Second, we start Exploring data frames. It explored that the main variable had some inconsistencies between the values (Customer and Subscriber in 2029) and (casual and member in 2020). It also showed that some variables were not in 2020. So first, explored the main variable.

/* Al NO poner output.var, el resultado debe salir aquí abajo */
SELECT 
    usertype,
    COUNT(usertype) AS count
FROM 
    bikes_2019
GROUP BY usertype
    /* We limited the output in the present project */
LIMIT 10 
2 records
usertype count
Customer 23163
Subscriber 341906

In 2019, there were 341906 subscribers, 23163 casual members, 1 user type. Also, in 2020, there were 107492 members and 6149 casual customers, 1 null and 1 member_casual. Looking to join both data frames, we needed to standardize these values. Also, we did the same with gender to attempt keeping this relevant information.

Also, to continue preparing data, another important observation was that all variables were stored as strings, but we had to doing a data casting accordingly the quantity or quality type assumed by theory.

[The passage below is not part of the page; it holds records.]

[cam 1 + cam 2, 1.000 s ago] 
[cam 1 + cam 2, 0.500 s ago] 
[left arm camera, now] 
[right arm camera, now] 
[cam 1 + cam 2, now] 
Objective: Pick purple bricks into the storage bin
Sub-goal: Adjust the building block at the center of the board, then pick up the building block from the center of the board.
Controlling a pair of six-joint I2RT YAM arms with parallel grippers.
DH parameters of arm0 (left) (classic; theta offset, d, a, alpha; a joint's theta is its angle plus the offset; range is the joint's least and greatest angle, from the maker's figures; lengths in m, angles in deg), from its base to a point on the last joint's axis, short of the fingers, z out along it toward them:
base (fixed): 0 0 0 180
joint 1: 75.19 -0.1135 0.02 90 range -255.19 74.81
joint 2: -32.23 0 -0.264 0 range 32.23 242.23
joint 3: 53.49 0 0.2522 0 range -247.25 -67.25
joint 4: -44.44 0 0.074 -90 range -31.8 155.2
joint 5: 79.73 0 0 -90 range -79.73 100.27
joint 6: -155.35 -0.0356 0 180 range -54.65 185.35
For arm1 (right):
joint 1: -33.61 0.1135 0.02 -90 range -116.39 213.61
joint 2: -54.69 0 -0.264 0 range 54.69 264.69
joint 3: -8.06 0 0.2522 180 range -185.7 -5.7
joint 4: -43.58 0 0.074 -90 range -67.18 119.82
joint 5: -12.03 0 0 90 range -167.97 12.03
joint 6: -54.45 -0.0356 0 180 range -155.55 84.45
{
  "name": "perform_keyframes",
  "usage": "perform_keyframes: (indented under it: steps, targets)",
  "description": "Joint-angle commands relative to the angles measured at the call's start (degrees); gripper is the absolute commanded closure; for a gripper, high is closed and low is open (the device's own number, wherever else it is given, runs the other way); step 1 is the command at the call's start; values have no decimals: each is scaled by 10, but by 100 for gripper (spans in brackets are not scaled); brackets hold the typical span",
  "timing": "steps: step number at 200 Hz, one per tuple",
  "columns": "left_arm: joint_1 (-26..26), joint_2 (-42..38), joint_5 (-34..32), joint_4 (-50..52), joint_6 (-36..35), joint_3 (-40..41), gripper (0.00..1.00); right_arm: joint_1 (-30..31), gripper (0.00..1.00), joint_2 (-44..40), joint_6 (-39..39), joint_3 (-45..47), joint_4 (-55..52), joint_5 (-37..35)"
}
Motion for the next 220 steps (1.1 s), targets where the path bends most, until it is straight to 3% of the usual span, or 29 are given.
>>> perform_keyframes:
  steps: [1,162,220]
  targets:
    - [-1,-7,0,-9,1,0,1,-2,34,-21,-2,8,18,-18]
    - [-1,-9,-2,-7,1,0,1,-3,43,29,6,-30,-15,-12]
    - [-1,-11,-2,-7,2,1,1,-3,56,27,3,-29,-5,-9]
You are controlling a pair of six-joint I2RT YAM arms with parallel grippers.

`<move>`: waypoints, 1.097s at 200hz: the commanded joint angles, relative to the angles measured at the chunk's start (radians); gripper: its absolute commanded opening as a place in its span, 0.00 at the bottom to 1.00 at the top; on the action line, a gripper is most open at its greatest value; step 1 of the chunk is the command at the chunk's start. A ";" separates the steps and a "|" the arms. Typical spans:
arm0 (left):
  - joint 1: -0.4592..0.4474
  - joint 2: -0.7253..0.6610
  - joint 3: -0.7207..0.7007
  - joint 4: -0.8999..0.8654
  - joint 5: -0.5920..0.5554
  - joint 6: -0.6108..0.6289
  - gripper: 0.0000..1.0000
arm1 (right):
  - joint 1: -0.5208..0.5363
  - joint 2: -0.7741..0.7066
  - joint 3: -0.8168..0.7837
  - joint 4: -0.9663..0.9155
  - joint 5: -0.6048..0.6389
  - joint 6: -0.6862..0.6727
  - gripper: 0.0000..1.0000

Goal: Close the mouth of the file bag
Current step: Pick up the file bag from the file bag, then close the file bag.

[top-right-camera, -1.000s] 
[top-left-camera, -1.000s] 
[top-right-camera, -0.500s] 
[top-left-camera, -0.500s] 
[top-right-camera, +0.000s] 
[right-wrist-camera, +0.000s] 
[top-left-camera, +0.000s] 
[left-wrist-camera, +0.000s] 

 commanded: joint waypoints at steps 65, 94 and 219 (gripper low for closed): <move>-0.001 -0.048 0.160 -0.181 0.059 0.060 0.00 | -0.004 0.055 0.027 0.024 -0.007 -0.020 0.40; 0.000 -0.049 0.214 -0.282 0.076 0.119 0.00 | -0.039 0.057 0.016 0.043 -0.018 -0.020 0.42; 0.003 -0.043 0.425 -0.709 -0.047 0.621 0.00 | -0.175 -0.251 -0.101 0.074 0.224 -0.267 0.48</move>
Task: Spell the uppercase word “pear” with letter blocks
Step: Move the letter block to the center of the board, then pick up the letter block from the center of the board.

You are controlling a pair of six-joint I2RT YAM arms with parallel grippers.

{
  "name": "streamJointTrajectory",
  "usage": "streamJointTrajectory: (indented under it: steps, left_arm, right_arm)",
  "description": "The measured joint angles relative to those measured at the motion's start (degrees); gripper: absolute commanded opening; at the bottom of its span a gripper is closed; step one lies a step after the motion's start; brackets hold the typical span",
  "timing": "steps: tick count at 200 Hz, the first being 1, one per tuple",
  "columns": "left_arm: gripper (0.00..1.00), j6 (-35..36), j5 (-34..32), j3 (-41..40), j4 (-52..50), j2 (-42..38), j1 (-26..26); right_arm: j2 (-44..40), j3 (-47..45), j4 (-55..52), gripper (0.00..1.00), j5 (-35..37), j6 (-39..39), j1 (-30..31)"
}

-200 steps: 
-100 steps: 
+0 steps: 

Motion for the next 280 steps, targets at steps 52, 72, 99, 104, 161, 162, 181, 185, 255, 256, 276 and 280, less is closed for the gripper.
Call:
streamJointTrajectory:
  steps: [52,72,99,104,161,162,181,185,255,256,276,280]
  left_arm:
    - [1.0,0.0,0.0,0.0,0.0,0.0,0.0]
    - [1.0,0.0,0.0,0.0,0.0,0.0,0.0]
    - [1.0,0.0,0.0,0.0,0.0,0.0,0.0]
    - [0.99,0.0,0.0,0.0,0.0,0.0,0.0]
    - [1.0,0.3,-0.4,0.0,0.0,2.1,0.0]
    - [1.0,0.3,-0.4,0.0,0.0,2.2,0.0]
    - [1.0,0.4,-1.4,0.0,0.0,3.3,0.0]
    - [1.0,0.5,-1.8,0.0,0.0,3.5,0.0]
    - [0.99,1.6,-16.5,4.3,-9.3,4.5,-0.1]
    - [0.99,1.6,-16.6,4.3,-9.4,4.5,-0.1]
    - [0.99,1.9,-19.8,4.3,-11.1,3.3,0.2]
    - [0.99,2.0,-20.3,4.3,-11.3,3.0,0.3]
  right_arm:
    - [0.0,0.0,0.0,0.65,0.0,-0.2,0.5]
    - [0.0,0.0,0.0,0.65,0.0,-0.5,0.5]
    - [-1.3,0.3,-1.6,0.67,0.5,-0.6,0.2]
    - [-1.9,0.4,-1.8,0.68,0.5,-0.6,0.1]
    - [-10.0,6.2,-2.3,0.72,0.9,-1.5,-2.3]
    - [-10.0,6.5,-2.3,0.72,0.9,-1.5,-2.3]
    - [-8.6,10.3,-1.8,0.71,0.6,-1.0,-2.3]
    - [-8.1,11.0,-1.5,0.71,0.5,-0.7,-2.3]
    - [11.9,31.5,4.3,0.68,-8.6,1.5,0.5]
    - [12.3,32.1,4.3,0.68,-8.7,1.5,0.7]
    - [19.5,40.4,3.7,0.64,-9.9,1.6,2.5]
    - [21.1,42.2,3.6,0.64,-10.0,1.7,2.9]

In one query we did as Data merging as Data casting in date and string variables.

CREATE TABLE data_merged AS
SELECT 
    CAST(trip_id AS TEXT) AS ride_id,
    DATETIME(start_time) AS started_at,
    DATETIME(end_time) AS ended_at,
    CAST(gender AS TEXT) AS gender, 
    CAST(birthyear AS INTEGER) AS birth_year, -- Revisa si la columna es birthyear o birthyearNombre
    CAST(bikeid AS TEXT) AS rideable_type,
    from_station_name AS start_station_name,
    CAST(from_station_id AS TEXT) AS start_station_id,
    to_station_name AS end_station_name,
    CAST(to_station_id AS TEXT) AS end_station_id,
    CASE 
      WHEN usertype = 'Subscriber' THEN 'member'
      WHEN usertype = 'Customer' THEN 'casual'
      ELSE usertype 
    END AS member_casual
FROM  bikes_2019
WHERE trip_id IS NOT NULL

UNION ALL

SELECT 
    ride_id,
    DATETIME(started_at) AS started_at,
    DATETIME(ended_at) AS ended_at,
    'Unknown' AS gender, 
    NULL AS birth_year,
    rideable_type,
    start_station_name,
    CAST(start_station_id AS TEXT) AS start_station_id,
    end_station_name,
    CAST(end_station_id AS TEXT) AS end_station_id,
    member_casual
FROM  bikes_2020
WHERE ride_id IS NOT NULL

To get the comparative analysis between 2019 and 2020, we join all schemes through UNION ALL. As SQLite language in this Rmarkdown, we exchange STRING and INTEGER type by TEXT and INT64. We applied the DATETIME function to normalize the time marks. As it was said, re coded the Customer and Subscriber values to adjust to modern format and ensuring the mixed sample.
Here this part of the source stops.